Botnets and distributed denial-of-service attacks are the biggest security concerns for Internet service providers, according to a new study.
Arbor Networks, a network security company, and the University of Michigan released the results of the third annual Worldwide Infrastructure Security Report this week. After surveying 70 ISPs on the security issues facing Internet backbone operators, the team reported that 73% of Tier One and Tier Two ISPs and cable operators think they're doing a good job battling the bad guys.
However, the battles keep changing.
This year, the ISPs report that their top security concern is dealing with the growing number of botnets that are buffeting the Internet with spam, phishing attacks, and denial-of-service (DoS) attacks. And the ISPs aren't allow in their fears. According to the FBI, because of their widely distributed capabilities, the government considers botnets a growing threat to national security, the national information infrastructure, and the economy.
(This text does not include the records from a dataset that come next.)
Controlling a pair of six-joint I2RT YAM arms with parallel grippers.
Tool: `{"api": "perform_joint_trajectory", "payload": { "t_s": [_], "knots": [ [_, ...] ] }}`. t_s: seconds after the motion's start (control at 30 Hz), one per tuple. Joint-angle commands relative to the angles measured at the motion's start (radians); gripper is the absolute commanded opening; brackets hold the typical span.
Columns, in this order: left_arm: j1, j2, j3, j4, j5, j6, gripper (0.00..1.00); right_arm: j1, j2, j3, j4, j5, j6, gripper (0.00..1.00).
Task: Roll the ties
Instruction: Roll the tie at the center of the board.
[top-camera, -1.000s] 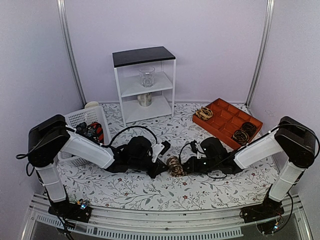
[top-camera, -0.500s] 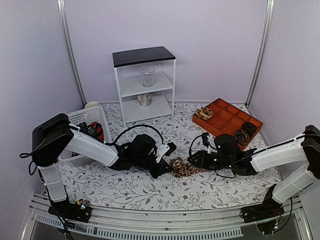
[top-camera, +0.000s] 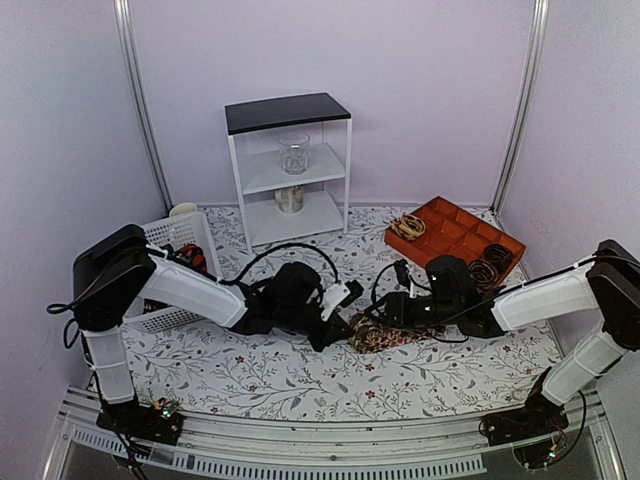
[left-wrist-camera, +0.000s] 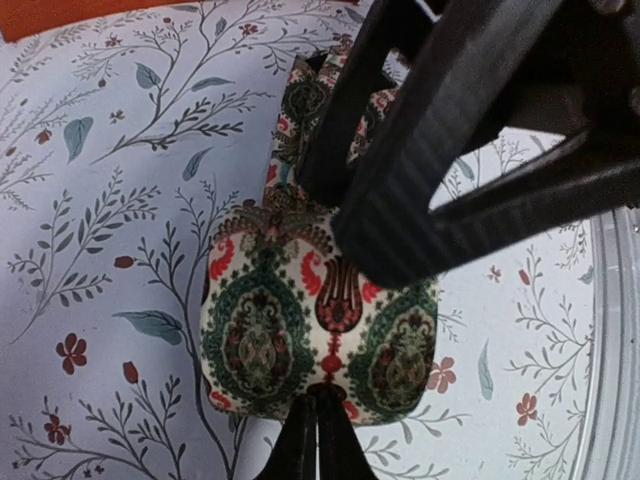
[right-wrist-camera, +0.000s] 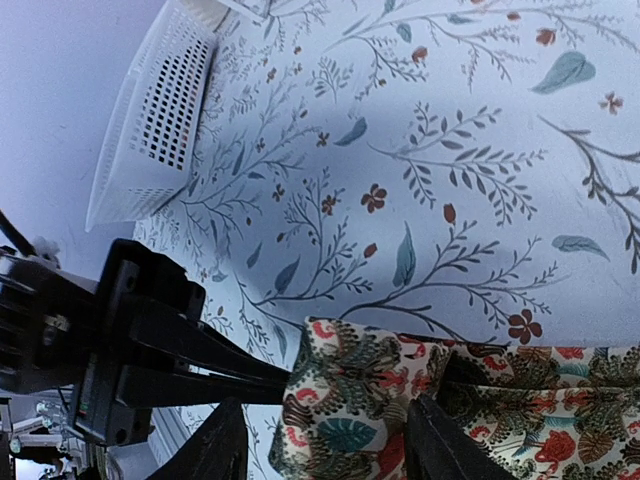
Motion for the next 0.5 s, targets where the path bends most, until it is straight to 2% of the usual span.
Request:
{"api": "perform_joint_trajectory", "payload": {
  "t_s": [0.0, 0.2, 0.23, 0.33, 0.47],
  "knots": [
    [-0.007, 0.026, 0.02, -0.011, -0.001, 0.017, 0.03, -0.001, 0.066, 0.02, 0.006, -0.046, 0.001, 0.54],
    [-0.008, 0.014, 0.009, -0.012, -0.007, -0.003, 0.05, -0.001, 0.067, -0.027, -0.006, 0.025, 0.0, 0.35],
    [-0.007, 0.007, 0.004, -0.012, 0.009, -0.006, 0.08, -0.001, 0.066, -0.038, 0.003, 0.024, -0.009, 0.32],
    [-0.007, -0.025, -0.027, 0.015, 0.069, 0.004, 0.27, -0.001, 0.081, -0.066, 0.035, 0.005, -0.016, 0.29],
    [-0.006, -0.092, -0.111, 0.052, 0.036, 0.011, 0.48, 0.0, 0.092, -0.092, 0.079, 0.004, 0.022, 0.28]
  ]
}}
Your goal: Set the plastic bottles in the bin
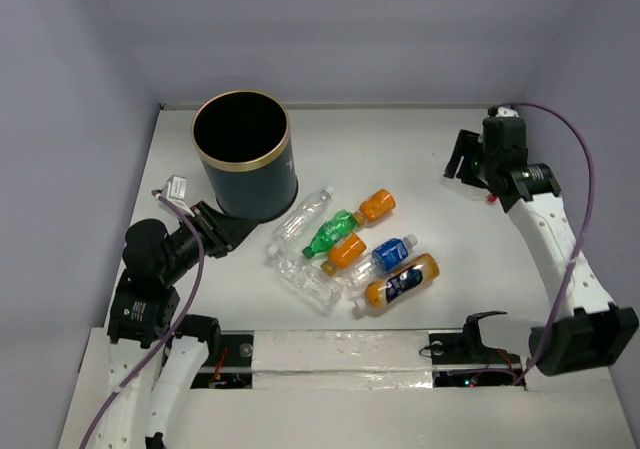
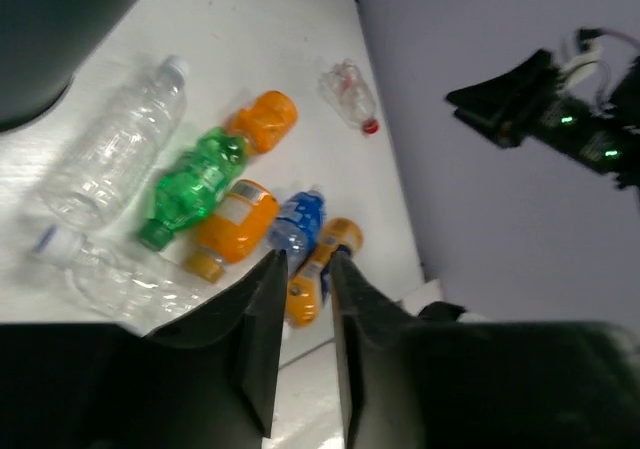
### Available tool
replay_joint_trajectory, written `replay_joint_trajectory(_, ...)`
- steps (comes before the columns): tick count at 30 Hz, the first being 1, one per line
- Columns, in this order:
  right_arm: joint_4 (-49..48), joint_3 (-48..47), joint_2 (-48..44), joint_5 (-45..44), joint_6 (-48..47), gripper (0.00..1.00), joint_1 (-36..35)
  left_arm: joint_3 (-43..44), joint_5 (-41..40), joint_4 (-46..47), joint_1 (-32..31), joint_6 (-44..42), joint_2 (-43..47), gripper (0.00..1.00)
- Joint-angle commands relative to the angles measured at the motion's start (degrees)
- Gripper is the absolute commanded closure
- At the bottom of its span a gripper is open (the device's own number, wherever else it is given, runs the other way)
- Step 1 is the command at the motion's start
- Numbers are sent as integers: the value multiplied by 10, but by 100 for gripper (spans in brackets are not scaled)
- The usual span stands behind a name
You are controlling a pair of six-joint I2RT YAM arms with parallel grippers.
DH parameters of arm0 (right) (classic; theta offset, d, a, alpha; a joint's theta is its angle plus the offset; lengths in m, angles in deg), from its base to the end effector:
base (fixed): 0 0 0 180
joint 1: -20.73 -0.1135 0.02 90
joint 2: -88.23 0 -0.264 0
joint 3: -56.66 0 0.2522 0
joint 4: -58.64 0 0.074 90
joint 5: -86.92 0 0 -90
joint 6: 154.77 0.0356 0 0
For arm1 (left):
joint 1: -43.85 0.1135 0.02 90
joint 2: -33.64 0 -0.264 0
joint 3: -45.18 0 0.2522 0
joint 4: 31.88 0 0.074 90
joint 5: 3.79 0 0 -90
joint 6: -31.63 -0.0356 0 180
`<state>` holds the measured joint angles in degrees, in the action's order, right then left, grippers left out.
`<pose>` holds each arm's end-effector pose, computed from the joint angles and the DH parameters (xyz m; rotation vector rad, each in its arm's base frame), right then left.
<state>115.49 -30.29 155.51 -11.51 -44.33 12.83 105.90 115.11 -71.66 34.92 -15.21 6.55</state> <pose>0.2410 0.0282 0.3759 0.3221 2.1902 0.1109 0.0956 -0.0324 0.3621 -0.1274 1.7841 -1.0905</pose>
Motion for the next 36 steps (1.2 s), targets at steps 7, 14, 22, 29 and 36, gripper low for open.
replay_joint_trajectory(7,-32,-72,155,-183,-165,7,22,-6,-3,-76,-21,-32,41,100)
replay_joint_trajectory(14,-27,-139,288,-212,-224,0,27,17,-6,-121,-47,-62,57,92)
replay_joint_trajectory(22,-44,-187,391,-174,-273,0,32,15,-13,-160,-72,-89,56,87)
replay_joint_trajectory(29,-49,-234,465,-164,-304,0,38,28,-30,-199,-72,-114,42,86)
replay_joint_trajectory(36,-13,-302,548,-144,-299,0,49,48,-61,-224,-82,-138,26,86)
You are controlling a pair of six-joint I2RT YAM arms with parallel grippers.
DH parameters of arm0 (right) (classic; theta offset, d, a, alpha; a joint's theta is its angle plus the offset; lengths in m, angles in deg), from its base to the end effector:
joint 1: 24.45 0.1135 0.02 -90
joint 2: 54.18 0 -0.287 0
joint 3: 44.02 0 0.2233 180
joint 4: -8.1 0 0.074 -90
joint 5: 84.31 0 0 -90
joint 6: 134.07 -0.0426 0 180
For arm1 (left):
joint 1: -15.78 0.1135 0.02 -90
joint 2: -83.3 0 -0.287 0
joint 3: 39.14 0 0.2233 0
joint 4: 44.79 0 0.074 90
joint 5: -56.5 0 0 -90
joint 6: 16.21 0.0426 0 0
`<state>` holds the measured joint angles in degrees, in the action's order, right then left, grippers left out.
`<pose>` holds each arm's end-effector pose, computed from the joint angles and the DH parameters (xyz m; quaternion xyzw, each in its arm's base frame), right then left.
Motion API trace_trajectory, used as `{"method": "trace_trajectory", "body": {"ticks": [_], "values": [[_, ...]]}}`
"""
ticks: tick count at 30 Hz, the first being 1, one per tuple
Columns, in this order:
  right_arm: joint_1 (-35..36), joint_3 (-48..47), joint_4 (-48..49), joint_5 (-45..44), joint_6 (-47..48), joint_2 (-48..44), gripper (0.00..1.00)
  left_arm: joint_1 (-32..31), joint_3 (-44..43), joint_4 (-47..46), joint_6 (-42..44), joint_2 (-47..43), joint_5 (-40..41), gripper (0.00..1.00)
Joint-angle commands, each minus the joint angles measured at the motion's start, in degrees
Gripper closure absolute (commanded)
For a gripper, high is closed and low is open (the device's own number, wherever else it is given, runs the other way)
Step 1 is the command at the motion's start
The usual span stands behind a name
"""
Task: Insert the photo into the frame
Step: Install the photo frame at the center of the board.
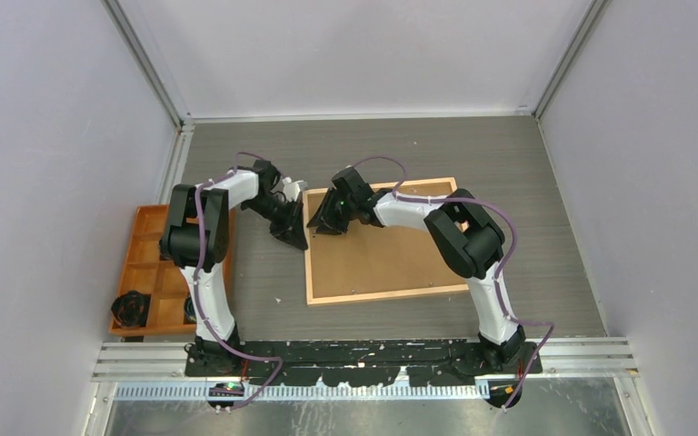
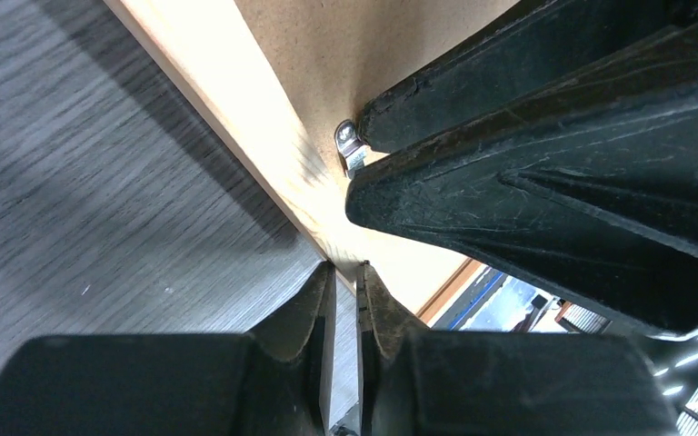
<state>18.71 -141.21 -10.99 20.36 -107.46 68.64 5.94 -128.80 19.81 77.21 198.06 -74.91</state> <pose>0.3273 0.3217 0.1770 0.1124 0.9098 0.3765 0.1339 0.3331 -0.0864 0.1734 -0.1089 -0.9290 0.3531 0.0174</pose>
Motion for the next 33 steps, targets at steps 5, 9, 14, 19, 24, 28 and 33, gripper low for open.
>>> {"method": "trace_trajectory", "body": {"ticks": [5, 9, 14, 19, 24, 28, 33], "values": [[0.7, 0.7, -1.0, 0.0, -0.8, -1.2, 0.62, -0.7, 0.7, -4.8, 1.6, -0.8, 4.4, 0.94], [1.0, 0.7, -0.7, -0.1, -1.9, -1.0, 0.62, -0.7, 0.7, -4.8, 1.6, -1.0, 4.5, 0.94], [1.2, 1.4, -0.7, -2.1, -3.6, -1.3, 0.63, -0.7, 0.7, -4.9, 1.6, -0.9, 4.4, 0.94], [1.3, 2.3, -4.7, -5.0, -1.1, -4.5, 0.63, -0.7, 0.9, -4.8, 2.1, -1.3, 4.7, 0.95], [1.3, 4.3, -5.7, -5.4, -0.6, -6.1, 0.63, -0.7, 0.8, -4.9, 2.1, -1.1, 4.8, 0.95], [1.3, 3.8, -4.8, -5.1, -0.9, -5.2, 0.63, -0.7, 0.7, -4.9, 1.8, -1.1, 4.6, 0.95], [1.3, 2.6, -3.1, -3.6, -2.5, -3.1, 0.63, -0.7, 1.0, -5.0, 1.8, -1.4, 4.7, 0.95]]}}
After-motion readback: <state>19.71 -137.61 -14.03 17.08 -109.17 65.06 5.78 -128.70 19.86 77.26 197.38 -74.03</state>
The foundation of a botnet is built when hackers and malware writers conspire to infect computers around the world with viruses and Trojans that allow them to remotely control the victim machines. Then they amass thousands or hundreds of thousands of these zombie computers, creating great armies -- or botnets -- of them. Most of the owners of the zombie machines don't even know they have been infected or that their machines are being controlled by someone else.
The problem seen as the second biggest operational threat is the distributed denial-of-service attacks that these botnets are increasingly launching. These attacks were at the top of ISPs' concern list last year.
The ISPs noted in the survey that the big DDoS attacks appear to have gone pro. Arbor's analysts noted that while mid-level DDoS attacks have plagued the Internet since 2000, survey respondents said they've seen a widening gap between common mid-level "amateur" attacks and multi-gigabit "professional" efforts involving tens of thousands of zombie hosts.
This news comes out as the massive Storm worm botnet gains size and increasingly launches DoS attacks. Researchers' estimates as to the size of the botnet vary wildly, ranging from 1 or 2 million up to as many as 50 million. Whatever the exact size, security professionals say the botnet herders are in a position to launch highly damaging attacks because the botnet is so large and dispersed.
Adam Swidler, a senior manager with security company Postini, said in an earlier interview with InformationWeek that if the Storm worm bosses focused a denial-of-service attack on a company, Internet service provider, or government agency inside the United States, it could do a great deal of damage. "I think there's no question they could damage any single company, whether through a DoS attack or a spam barrage," he said.